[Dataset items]
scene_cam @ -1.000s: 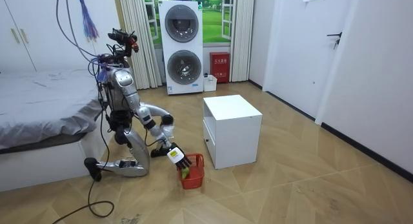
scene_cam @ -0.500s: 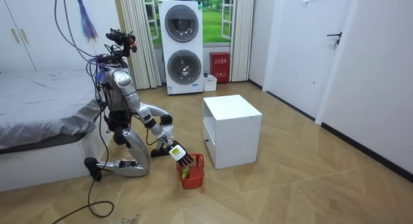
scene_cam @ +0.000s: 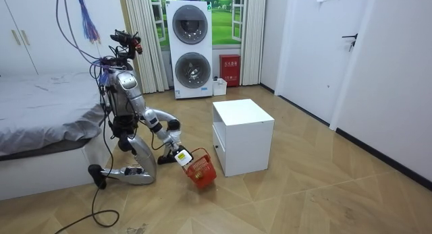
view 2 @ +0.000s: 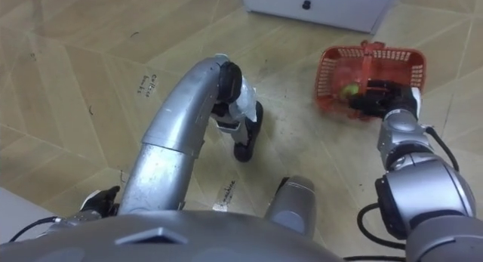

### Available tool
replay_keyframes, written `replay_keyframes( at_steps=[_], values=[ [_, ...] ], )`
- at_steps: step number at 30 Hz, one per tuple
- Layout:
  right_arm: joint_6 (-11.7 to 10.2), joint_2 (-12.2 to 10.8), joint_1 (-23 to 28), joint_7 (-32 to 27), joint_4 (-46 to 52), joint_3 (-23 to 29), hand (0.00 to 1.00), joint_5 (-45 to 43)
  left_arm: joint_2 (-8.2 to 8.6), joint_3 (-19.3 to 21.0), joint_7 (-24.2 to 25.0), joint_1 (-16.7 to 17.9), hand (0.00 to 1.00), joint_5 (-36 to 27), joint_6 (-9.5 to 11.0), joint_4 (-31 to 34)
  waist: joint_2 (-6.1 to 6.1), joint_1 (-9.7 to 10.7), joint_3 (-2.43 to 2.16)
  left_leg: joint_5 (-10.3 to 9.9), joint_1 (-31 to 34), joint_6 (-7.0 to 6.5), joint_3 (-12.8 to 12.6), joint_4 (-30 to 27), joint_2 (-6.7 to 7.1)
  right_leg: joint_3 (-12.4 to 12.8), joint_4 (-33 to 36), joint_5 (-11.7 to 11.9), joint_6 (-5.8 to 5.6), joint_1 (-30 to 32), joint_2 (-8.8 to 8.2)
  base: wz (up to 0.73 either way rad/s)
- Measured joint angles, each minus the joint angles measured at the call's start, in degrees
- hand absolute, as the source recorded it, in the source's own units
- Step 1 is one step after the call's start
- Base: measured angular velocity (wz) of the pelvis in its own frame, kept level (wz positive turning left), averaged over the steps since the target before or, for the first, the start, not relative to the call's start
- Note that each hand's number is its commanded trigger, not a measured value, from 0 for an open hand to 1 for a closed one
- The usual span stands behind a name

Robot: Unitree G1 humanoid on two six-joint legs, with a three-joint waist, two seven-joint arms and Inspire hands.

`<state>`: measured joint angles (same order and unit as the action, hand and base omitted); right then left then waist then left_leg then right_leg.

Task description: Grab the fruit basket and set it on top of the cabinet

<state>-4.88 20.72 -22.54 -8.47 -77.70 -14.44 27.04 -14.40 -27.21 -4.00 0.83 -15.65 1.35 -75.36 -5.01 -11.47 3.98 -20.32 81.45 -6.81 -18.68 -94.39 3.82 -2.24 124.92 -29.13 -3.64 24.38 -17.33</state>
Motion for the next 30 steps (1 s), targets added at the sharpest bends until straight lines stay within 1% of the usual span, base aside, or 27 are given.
replay_keyframes(
  at_steps=[4, 7, 10, 16, 25, 30],
  values=[
    [0.06, -0.03, 0.01, -0.06, -0.27, -0.05, 1.0, 1.94, 0.03, 0.0, 0.0, -0.28, 0.0, -0.05, -0.08, 0.0, 0.0, 0.01, 0.0, 0.08, 0.0, -0.15, 0.05, -0.09, 0.05, -0.11, 0.03, 0.0, 0.0, -0.14, 0.01, 0.0],
    [0.89, -0.04, 0.03, 0.38, -0.35, -0.05, 1.0, 2.24, 0.05, 0.0, 0.0, -0.28, 0.0, -0.05, -0.15, 0.0, 0.0, 0.04, 0.0, 0.1, 0.0, -0.19, 0.07, -0.14, 0.05, -0.11, 0.13, 0.0, 0.0, -0.15, 0.04, 0.0],
    [1.22, -0.09, 0.03, 1.25, -0.35, -0.07, 1.0, 2.28, 0.08, 0.0, 0.0, -0.29, 0.0, -0.05, -0.15, 0.0, 0.01, 0.03, -0.01, 0.11, 0.0, -0.19, 0.07, -0.16, 0.04, -0.11, 0.2, 0.0, 0.0, -0.16, 0.05, 0.0],
    [1.24, -0.14, 0.04, 1.65, -0.35, -0.07, 1.0, 2.28, 0.09, 0.01, 0.0, -0.29, 0.0, -0.07, -0.23, 0.0, 0.01, 0.1, -0.01, 0.1, 0.0, -0.17, 0.08, -0.19, 0.05, -0.12, 0.3, 0.0, 0.0, -0.18, 0.05, 0.0],
    [1.25, -0.15, 0.07, 1.5, -0.33, -0.09, 1.0, 2.43, 0.09, 0.01, 0.0, -0.62, 0.0, -0.53, -0.24, 0.0, -0.08, 0.15, 0.04, 0.14, 0.02, -0.17, 0.57, -0.51, 0.09, -0.57, 0.24, 0.0, 0.0, -0.6, 0.54, 0.0],
    [1.25, -0.3, 0.08, 1.63, -0.32, -0.06, 1.0, 6.2, 0.12, 0.17, 0.0, -0.85, 0.0, -0.53, -0.19, 0.01, -0.03, 0.18, 0.01, 0.26, 0.0, -0.41, 0.7, -0.78, 0.14, -0.81, 0.2, 0.0, 0.01, -0.98, 0.66, 0.0]
  ],
)
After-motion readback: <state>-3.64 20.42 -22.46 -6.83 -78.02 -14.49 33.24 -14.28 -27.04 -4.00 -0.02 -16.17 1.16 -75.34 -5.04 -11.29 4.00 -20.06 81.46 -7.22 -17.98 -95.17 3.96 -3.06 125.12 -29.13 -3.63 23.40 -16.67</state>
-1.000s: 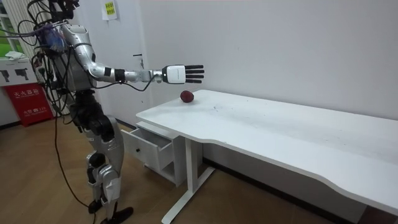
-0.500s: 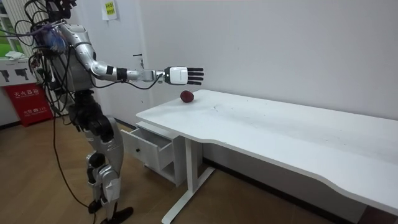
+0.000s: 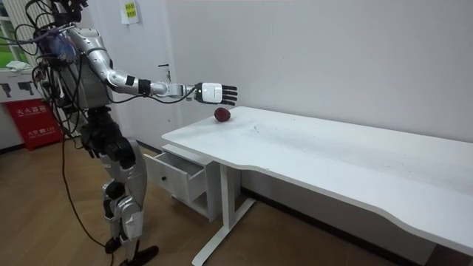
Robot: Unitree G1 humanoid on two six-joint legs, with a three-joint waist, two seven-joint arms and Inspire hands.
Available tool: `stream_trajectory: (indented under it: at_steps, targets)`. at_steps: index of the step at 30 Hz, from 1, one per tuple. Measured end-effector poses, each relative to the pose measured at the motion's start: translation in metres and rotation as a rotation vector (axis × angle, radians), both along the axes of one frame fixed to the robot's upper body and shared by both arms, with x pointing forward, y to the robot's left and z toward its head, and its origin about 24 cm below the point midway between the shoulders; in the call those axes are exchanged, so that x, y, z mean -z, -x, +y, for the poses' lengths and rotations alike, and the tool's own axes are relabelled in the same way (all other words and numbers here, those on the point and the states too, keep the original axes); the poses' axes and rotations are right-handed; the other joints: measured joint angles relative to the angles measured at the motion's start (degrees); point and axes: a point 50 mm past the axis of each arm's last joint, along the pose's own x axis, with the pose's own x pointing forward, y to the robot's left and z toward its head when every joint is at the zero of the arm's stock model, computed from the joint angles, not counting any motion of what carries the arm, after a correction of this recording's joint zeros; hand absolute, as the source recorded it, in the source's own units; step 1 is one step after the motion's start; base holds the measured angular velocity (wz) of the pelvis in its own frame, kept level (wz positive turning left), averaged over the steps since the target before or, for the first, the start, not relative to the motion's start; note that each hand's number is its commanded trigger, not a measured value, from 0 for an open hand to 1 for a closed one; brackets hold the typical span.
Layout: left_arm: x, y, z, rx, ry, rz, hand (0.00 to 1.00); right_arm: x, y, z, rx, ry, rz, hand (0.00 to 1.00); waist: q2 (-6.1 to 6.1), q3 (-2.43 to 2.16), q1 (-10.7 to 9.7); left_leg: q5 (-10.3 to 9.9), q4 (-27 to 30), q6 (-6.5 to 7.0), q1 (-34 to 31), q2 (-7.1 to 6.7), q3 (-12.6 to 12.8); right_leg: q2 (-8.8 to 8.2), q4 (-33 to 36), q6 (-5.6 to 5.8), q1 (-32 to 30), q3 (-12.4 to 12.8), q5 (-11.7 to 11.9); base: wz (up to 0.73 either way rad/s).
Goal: Put apple and close drawer
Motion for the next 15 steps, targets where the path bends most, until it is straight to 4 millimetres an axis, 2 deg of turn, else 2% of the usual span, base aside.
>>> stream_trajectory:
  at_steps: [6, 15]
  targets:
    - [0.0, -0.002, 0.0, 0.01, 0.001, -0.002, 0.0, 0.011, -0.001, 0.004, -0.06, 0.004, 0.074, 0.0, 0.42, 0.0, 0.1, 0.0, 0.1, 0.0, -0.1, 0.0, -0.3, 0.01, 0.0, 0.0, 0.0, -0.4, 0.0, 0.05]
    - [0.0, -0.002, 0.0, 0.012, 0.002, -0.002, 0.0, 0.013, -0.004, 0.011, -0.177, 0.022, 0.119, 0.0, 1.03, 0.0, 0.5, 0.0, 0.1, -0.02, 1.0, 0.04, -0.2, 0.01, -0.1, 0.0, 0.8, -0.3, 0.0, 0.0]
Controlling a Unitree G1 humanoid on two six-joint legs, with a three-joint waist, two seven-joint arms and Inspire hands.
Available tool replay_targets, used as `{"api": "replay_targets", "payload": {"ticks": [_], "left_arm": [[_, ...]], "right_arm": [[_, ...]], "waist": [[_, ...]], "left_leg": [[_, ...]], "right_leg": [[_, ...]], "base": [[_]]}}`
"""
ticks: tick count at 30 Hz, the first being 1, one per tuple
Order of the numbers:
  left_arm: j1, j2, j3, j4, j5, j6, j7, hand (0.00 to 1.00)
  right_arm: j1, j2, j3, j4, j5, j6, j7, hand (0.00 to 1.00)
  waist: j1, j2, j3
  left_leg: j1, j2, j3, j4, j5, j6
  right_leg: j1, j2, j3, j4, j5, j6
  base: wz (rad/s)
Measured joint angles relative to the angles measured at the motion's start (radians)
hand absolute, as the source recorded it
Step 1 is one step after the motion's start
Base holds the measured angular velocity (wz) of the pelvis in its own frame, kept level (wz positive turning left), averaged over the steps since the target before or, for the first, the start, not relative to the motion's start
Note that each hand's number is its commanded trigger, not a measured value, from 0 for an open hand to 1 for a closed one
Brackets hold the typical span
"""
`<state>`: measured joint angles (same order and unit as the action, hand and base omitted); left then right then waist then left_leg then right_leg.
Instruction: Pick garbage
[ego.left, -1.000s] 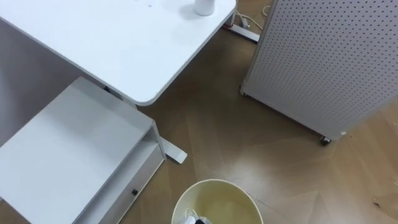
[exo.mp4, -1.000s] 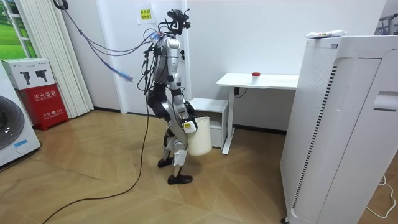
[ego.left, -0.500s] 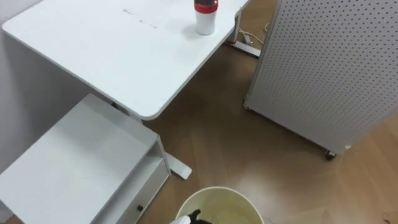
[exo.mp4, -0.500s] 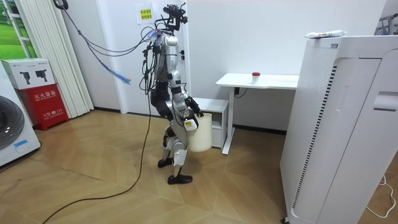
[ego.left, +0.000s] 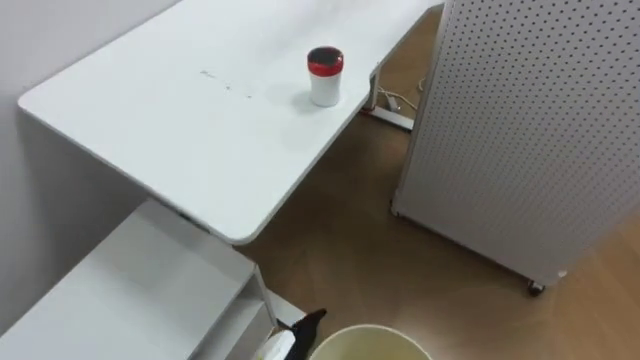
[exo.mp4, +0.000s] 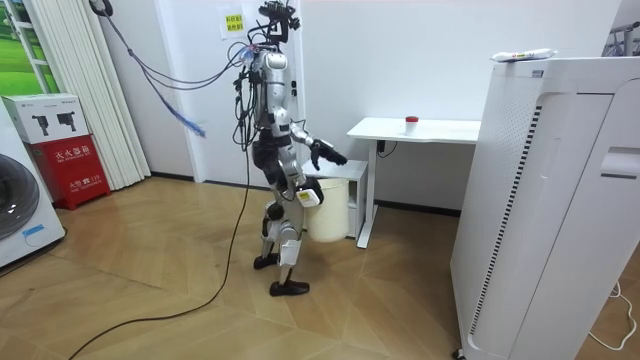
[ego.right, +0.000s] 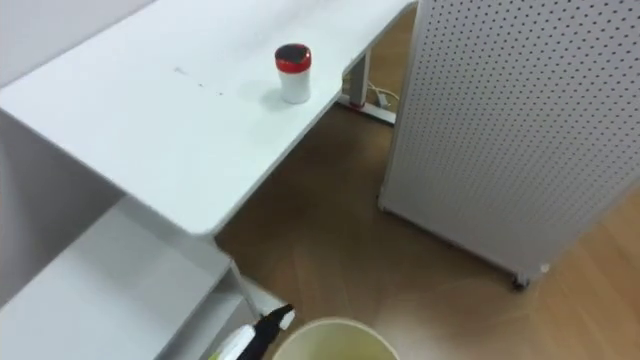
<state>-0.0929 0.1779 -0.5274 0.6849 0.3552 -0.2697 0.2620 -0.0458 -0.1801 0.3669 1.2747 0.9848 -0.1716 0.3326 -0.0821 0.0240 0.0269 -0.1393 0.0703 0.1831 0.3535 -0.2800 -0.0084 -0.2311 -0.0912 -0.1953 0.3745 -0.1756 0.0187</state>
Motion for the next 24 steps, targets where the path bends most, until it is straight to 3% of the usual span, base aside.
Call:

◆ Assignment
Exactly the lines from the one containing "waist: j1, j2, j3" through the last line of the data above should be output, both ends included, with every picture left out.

◆ Expected answer
  waist: j1, j2, j3
  left_leg: j1, j2, j3, j4, j5, j6
  right_leg: j1, j2, j3, j4, j5, j6
  base: wz (rad/s)
Measured joint angles relative to the angles measured at the motion's start (radians)
hand absolute, as the source recorded it
Step 1 is one step after the motion's start
Base holds the measured angular velocity (wz) of the pelvis in its own frame, kept level (wz positive turning left), averaged over the steps since the target before or, for the first, the start, not relative to the motion's start
Note that each hand's number is its commanded trigger, not a measured value, from 0 for an open hand to 1 for a closed one
Brackets hold the typical span
"""
`<state>`: measured joint angles (same order and unit as the action, hand and base omitted); left then right then waist then left_leg then right_leg.
Instruction: Pick garbage
[ego.left, -1.000s] 
[exo.mp4, -1.000s] 
[ego.left, -0.500s] 
[exo.mp4, -0.500s] 
[ego.left, +0.000s] 
[exo.mp4, +0.000s] 
[ego.right, +0.000s] 
<state>-0.0929 0.1779 -0.5274 0.6849 0.3552 -0.2697 0.2620 -0.0458 -0.1801 0.3669 1.2747 0.9848 -0.1716 0.3326 -0.0821 0.0240 0.0269 -0.1393 0.0703 0.1831 0.3535 -0.2800 -0.0084 -0.2311 -0.0912 -0.1953 0.3745 -0.1756 0.0187</state>
Motion for the next 24 steps, targets where the path bends most, until it is straight to 3% of the usual span, base aside.
Call:

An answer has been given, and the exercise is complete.